Tuesday 13 January 2015

Yesterday's Jam

The characters in the IT crowd are mostly constructed as failing at one or more aspects of their life. Moss is constructed as failing at social interactions, Roy is constructed as failing with his anger management. We can see this because he goes on a huge rant about the people "up there" in the office, and how they have no respect for himself or Moss.

On the subject of Moss, it seems that he fails at social interactions as he takes everything completely literally, for example, he reads very deeply into Roy's "yesterday's jam" comment.  (Wow, 'Yesterday's Jam', that's the name of the episode!)

Both Moss and Roy are standard nerds as they work in the basement and have conversations about computers that the elder people of this Earth may not fully understand.
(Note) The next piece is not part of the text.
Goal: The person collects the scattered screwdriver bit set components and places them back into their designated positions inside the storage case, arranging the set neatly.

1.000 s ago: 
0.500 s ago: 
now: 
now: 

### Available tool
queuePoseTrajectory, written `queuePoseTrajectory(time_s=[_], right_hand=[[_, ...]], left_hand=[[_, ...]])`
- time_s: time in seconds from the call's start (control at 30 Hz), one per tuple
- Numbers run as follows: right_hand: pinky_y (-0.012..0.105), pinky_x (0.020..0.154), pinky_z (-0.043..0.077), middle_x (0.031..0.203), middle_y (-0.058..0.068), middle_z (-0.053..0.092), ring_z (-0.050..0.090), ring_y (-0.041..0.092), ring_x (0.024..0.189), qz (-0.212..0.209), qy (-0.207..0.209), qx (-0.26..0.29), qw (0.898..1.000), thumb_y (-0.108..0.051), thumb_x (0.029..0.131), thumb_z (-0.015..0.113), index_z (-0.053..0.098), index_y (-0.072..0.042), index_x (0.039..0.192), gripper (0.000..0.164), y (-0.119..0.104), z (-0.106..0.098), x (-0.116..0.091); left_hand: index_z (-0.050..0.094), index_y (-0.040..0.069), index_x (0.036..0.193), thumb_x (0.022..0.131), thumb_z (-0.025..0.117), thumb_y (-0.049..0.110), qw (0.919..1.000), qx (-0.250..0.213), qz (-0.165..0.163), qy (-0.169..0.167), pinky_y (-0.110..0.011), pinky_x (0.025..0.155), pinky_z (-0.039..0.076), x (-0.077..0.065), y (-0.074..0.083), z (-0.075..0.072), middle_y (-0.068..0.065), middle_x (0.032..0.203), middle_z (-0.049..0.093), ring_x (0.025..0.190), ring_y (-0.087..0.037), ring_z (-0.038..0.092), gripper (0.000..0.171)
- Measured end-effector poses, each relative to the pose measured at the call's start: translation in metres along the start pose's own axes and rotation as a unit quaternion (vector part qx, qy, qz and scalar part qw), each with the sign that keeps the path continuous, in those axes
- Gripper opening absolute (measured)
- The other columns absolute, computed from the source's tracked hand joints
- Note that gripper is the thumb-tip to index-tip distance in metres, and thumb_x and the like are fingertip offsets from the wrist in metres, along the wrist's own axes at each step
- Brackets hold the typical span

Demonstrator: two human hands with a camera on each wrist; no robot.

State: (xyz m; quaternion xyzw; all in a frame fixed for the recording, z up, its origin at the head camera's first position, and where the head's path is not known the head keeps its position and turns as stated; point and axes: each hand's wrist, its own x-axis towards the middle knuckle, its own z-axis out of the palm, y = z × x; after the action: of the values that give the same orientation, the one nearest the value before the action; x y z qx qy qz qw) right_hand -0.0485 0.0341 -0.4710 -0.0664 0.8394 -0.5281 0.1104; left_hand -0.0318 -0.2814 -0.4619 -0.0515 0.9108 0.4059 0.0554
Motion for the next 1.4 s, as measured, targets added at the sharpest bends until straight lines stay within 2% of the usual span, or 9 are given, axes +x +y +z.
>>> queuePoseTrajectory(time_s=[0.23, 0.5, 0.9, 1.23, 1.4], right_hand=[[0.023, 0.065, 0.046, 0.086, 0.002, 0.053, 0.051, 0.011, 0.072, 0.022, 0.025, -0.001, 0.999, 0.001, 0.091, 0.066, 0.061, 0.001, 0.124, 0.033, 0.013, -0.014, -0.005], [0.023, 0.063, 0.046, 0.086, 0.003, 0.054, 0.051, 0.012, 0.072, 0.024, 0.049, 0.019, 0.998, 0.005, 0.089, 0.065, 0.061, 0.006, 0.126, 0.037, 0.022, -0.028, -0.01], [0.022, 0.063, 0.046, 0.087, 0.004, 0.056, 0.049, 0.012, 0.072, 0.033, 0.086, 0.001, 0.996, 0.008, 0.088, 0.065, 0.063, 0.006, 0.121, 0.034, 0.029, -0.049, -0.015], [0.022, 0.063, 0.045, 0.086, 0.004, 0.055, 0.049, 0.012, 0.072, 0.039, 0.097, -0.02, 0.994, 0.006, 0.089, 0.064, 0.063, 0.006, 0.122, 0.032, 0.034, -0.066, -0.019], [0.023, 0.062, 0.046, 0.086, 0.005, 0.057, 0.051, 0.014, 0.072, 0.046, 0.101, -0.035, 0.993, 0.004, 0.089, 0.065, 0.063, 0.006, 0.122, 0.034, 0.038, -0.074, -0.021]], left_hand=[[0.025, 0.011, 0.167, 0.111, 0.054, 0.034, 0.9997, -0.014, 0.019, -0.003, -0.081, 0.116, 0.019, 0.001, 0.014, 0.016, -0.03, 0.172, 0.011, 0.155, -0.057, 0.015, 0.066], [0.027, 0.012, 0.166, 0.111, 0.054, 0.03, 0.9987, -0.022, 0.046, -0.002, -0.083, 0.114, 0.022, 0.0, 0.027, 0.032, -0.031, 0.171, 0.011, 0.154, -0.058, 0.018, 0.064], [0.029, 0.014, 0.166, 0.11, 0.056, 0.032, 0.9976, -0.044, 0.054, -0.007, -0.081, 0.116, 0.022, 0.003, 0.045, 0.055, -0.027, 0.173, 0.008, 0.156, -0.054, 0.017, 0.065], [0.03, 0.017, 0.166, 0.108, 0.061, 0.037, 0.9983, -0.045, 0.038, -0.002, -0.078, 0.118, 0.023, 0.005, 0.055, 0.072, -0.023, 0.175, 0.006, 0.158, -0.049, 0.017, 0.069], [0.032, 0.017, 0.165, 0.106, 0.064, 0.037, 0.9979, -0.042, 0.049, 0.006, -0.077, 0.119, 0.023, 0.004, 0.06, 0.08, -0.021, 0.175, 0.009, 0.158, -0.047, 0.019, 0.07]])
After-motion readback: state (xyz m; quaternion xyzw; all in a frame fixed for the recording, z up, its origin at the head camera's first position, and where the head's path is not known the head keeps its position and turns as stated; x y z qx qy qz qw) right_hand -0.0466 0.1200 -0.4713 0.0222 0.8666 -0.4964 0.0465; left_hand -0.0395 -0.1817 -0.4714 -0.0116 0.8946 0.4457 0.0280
They also don't dress entirely fashionably, and seem fairly socially inept.

Jen, on the other hand, completely fails at IT, which is why it's earth-shatteringly hilarious that she's been appointed as the head of IT. She doesn't even know what a hard-drive is, and therefore seems wholly unfit for her job.

1 comment:

  1. This has the makings of an acceptable answer as your English expression makes it clear in places that you are answering on audience pleasures ('it's...hilarious") but you have to improve exam technique.
    How the characters are constructed: frame this through an explanation that sitcoms use stereotyping. That's your topic sentence.

    What about the advice to draw on the 4 audience pleasures? Where are your references to how the audience is positioned (superior? omniscient?)